The 1960s saw the Carbon Canal Company in the throes of a series of lawsuits over individual water rights, company water rights, and water rights priorities with a number of different parties. Much of the litigation centered around the proposed Gooseberry Project and the potential diversion of water from the Price River drainage to Sanpete County. Lawsuits over the proposed Gooseberry Project began almost as soon as the project was proposed by the Bureau of Reclamation in the 1930s. Over the ensuing decades, various water users, including the Carbon Canal Company, had filed suits over the distribution and priority of water rights in the Price River. The lawsuits filed by the canal company appear, at least in part from available documents, to have focused on procedural failings in the granting of water rights to users in Sanpete County, particularly the Sanpete Water Users Association (SPWUA). In 1960, the Utah Supreme Court upheld an earlier district court decision, which had been challenged by the Carbon Canal Company, allowing additional time for potential Sanpete County water users of the proposed Gooseberry Project to develop plans for storage facilities and water tunnels to carry irrigation water from the Price River drainage into the Sanpitch River drainage. A few years later, in 1965, the Carbon Canal Company filed a lawsuit against the Cottonwood–Gooseberry Irrigation Company and others over water rights to the Price River drainage. This case, as with the 1960 court decision, did not turn out in favor of the canal company. In a 1967 Utah Supreme Court decision on cases of the Carbon Canal Company and the Price River Water Improvement District (PRWID) against the SPWUA, the court found in favor of the canal company that their water right claim of 1937 had priority over a 1924 claim by the SPWUA because the SPWUA had missed deadlines for filing their claim and making subsequent filings. Unfortunately for the Carbon Canal Company, the litigation over the Gooseberry Project continued well into the modern era.

Throughout its history, the Carbon Canal has been a vital component of rural agricultural life in Carbon County. To some, the canal is nothing more than a simple ditch in the ground. But to many, its trenches and dugways, its flumes and diversions, are a constant reminder of tremendous effort of the settlers of the early 1900s to bring water to the dry lands of the area and sustain an agricultural way of life for generations to come. The canal remains in use today, continuing its more than 100-year-old job of delivering water to a parched land.

=== Modern era ===
Over its long history, the Carbon Canal has quietly and consistently done its job with the help of Carbon Canal Company, which maintains and repairs the aging infrastructure.

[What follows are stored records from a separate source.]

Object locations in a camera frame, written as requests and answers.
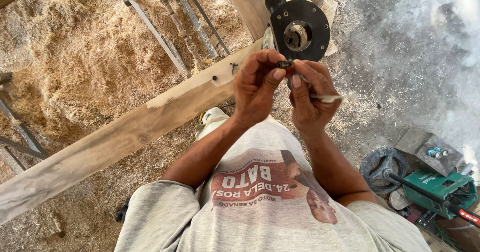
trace person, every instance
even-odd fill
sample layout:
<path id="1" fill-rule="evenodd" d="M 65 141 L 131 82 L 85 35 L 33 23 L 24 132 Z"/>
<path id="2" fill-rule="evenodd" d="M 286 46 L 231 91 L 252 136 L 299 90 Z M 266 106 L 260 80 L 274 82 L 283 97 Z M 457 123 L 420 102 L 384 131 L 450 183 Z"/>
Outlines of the person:
<path id="1" fill-rule="evenodd" d="M 271 49 L 248 57 L 234 79 L 234 114 L 207 111 L 198 141 L 135 191 L 115 251 L 430 251 L 415 225 L 376 204 L 325 132 L 341 100 L 310 94 L 338 95 L 328 68 L 279 61 Z M 285 77 L 311 166 L 269 115 Z"/>

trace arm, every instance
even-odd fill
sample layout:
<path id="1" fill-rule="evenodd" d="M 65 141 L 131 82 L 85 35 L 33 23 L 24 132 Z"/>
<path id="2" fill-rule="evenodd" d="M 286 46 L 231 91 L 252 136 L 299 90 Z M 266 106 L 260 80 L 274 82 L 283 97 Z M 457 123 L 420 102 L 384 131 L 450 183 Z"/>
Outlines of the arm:
<path id="1" fill-rule="evenodd" d="M 308 87 L 300 76 L 293 76 L 291 101 L 294 106 L 293 123 L 307 146 L 315 178 L 330 197 L 343 206 L 354 201 L 376 203 L 362 175 L 346 160 L 324 130 L 341 100 L 322 103 L 310 98 L 310 93 L 338 95 L 328 68 L 311 61 L 295 60 L 294 69 L 310 83 Z"/>
<path id="2" fill-rule="evenodd" d="M 235 77 L 235 113 L 175 161 L 162 180 L 196 189 L 243 133 L 267 118 L 272 110 L 274 91 L 286 74 L 284 69 L 276 68 L 279 61 L 285 61 L 285 57 L 275 50 L 250 54 Z"/>

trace can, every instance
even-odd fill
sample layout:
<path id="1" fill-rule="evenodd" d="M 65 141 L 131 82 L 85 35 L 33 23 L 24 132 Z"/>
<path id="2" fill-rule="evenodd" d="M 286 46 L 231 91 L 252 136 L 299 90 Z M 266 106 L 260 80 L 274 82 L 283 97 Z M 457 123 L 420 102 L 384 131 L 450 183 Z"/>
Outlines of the can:
<path id="1" fill-rule="evenodd" d="M 442 154 L 444 157 L 446 157 L 446 156 L 448 155 L 448 151 L 445 150 L 445 149 L 442 149 L 442 148 L 440 148 L 440 147 L 435 147 L 433 150 L 434 150 L 434 151 L 437 151 L 437 152 L 441 152 L 441 154 Z"/>
<path id="2" fill-rule="evenodd" d="M 435 150 L 432 150 L 432 149 L 427 151 L 427 155 L 429 155 L 430 157 L 435 157 L 437 159 L 440 159 L 442 157 L 441 152 L 435 151 Z"/>

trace hand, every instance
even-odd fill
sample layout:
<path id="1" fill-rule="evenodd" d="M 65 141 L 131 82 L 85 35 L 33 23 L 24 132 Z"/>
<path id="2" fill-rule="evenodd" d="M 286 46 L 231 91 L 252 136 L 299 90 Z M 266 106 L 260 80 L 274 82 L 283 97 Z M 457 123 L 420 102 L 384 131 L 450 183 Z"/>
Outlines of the hand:
<path id="1" fill-rule="evenodd" d="M 285 69 L 277 68 L 285 57 L 276 50 L 252 52 L 234 80 L 234 123 L 247 130 L 265 120 L 272 110 L 273 93 L 285 77 Z"/>
<path id="2" fill-rule="evenodd" d="M 290 102 L 293 106 L 293 124 L 302 137 L 320 136 L 327 123 L 332 120 L 342 100 L 322 103 L 310 97 L 310 94 L 339 94 L 333 86 L 327 66 L 312 61 L 295 60 L 293 69 L 309 82 L 306 83 L 299 75 L 294 75 L 291 79 Z"/>

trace green box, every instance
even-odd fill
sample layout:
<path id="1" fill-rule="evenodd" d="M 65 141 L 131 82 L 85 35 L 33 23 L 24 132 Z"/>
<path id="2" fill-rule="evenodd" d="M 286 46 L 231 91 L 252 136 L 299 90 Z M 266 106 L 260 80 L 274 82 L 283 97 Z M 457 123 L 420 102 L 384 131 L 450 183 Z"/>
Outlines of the green box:
<path id="1" fill-rule="evenodd" d="M 459 173 L 452 172 L 447 177 L 444 177 L 428 169 L 421 168 L 406 176 L 404 180 L 462 208 L 468 208 L 478 200 L 477 188 L 473 178 Z M 455 214 L 440 206 L 440 204 L 411 188 L 406 186 L 403 186 L 403 188 L 405 189 L 405 196 L 409 201 L 427 208 L 444 218 L 452 219 L 455 216 Z"/>

Periodic flood events, particularly flash floods, have taken their toll on the canal and often overwhelm the diversion structure on the Price River. To address this issue, the canal company, in cooperation with the Natural Resources Conservation Service, is embarking upon an effort to repair and replace the diversion dam and intake structure at the headwaters of the Carbon Canal. This effort, which should be completed in 2018, will leave portions of the original dam in place. These remains will stand as a reminder to future generations of the efforts of early pioneers to harness the water of the Price River and create an agricultural industry in their Carbon County settlements.